:: DIRECTIONS FOR THIS TASK ::
Copy each line in the data below that contains the word "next".

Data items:
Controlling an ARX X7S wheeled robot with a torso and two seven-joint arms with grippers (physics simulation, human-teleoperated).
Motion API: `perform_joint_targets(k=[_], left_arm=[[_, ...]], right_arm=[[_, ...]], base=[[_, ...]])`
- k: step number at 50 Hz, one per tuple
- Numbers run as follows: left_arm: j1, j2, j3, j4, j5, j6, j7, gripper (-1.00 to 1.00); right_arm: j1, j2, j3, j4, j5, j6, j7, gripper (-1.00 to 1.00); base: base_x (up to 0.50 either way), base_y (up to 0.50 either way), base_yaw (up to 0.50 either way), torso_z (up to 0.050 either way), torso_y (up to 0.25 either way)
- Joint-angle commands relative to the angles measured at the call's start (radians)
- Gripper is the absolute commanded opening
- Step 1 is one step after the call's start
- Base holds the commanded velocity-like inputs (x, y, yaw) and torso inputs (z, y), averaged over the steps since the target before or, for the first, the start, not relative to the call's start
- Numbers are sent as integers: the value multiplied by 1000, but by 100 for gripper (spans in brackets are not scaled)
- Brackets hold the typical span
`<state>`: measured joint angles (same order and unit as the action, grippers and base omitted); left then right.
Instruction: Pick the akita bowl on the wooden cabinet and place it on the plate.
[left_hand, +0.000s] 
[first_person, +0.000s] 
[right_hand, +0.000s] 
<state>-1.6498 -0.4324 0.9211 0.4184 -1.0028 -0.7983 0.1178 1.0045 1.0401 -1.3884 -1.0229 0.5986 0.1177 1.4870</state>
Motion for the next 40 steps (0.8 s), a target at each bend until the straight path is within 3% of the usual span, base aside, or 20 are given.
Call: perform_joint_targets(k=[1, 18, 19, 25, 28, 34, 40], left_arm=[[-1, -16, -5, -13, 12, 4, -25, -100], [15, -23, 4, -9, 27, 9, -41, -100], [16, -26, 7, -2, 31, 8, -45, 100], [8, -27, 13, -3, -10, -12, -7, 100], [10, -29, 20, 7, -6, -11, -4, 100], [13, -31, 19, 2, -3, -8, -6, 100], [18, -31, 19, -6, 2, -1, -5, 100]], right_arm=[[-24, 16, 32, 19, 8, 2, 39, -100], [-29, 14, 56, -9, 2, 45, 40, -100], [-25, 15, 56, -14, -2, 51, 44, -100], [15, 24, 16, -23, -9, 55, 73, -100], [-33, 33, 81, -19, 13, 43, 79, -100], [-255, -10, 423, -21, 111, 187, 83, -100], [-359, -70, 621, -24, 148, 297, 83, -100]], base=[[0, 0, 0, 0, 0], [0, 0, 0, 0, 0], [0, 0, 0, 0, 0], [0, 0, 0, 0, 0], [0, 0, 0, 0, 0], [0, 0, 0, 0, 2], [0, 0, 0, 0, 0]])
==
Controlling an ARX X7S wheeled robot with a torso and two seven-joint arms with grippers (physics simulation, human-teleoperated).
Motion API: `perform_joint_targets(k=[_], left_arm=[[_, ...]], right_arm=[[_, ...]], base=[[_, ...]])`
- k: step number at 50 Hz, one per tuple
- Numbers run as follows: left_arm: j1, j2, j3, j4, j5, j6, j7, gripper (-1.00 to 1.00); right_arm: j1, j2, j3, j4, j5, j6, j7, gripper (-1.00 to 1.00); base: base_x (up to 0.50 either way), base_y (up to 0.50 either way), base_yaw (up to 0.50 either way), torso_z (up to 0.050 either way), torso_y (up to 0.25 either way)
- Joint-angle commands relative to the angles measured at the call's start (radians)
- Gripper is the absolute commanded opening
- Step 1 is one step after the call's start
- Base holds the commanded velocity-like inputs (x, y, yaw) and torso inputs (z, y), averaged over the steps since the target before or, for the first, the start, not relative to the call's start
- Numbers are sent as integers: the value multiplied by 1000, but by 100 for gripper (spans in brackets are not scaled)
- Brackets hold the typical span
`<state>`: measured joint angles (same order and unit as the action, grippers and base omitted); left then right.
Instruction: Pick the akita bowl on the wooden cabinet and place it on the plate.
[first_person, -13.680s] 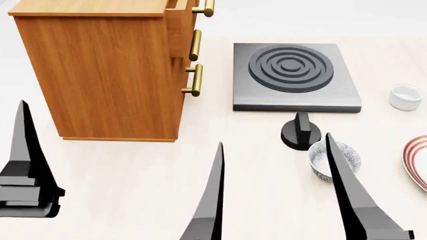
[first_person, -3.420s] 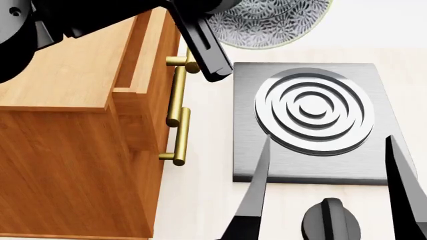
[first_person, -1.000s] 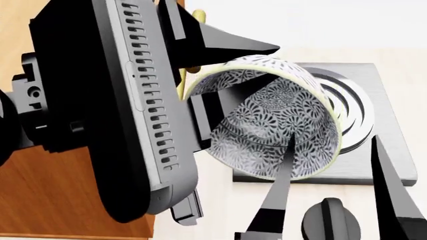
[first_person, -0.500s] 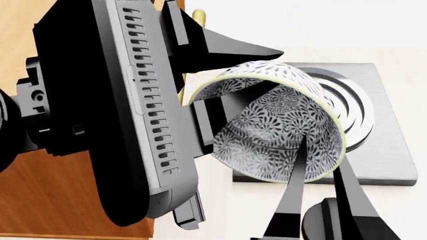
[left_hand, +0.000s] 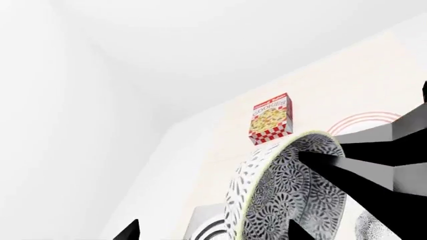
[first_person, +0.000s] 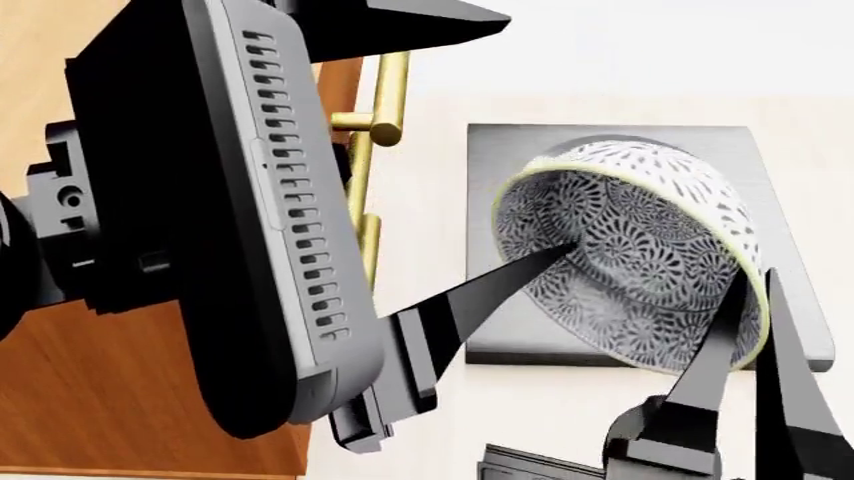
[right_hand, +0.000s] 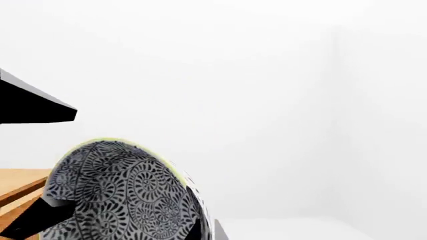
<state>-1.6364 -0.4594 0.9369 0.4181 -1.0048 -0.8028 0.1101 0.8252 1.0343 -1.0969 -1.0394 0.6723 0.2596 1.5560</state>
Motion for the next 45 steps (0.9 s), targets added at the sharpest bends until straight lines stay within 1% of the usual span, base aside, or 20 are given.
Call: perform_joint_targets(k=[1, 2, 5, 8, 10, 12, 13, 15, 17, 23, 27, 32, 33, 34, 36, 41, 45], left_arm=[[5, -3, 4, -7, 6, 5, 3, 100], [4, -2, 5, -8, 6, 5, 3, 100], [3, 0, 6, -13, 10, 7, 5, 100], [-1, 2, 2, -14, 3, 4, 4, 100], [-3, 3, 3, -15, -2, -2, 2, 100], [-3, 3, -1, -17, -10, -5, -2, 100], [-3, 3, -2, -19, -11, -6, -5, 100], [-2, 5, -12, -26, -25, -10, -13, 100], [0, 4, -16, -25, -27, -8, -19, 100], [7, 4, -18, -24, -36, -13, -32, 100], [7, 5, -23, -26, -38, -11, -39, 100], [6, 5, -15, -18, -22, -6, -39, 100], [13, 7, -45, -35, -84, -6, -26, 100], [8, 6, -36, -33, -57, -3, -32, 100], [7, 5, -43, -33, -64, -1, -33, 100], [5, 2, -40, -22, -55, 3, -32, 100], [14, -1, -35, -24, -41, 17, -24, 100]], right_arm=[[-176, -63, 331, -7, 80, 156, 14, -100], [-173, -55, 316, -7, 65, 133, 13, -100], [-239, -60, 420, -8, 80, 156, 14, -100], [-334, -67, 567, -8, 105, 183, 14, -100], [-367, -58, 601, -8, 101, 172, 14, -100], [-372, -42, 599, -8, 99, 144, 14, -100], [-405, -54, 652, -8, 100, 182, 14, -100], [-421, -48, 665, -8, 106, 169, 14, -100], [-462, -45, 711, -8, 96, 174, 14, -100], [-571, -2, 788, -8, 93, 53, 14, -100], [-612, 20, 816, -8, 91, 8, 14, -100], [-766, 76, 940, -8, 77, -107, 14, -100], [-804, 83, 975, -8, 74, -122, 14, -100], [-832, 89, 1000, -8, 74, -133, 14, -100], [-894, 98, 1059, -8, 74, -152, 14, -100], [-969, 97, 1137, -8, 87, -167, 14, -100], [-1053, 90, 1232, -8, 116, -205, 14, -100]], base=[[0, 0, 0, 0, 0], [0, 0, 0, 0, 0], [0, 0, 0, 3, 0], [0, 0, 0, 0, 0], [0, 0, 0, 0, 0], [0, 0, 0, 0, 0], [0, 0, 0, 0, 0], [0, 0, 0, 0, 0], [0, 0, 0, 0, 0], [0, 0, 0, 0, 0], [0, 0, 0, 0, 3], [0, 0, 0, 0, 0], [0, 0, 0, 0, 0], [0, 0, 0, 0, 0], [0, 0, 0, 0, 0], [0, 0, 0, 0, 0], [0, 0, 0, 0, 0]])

:: COMPLETED EXERCISE ::
Motion for the next 40 steps (0.8 s), a target at each bend until the straight path is within 3% of the usual span, base aside, or 20 are given.
Motion for the next 45 steps (0.9 s), targets added at the sharpest bends until straight lines stay within 1% of the usual span, base aside, or 20 are given.

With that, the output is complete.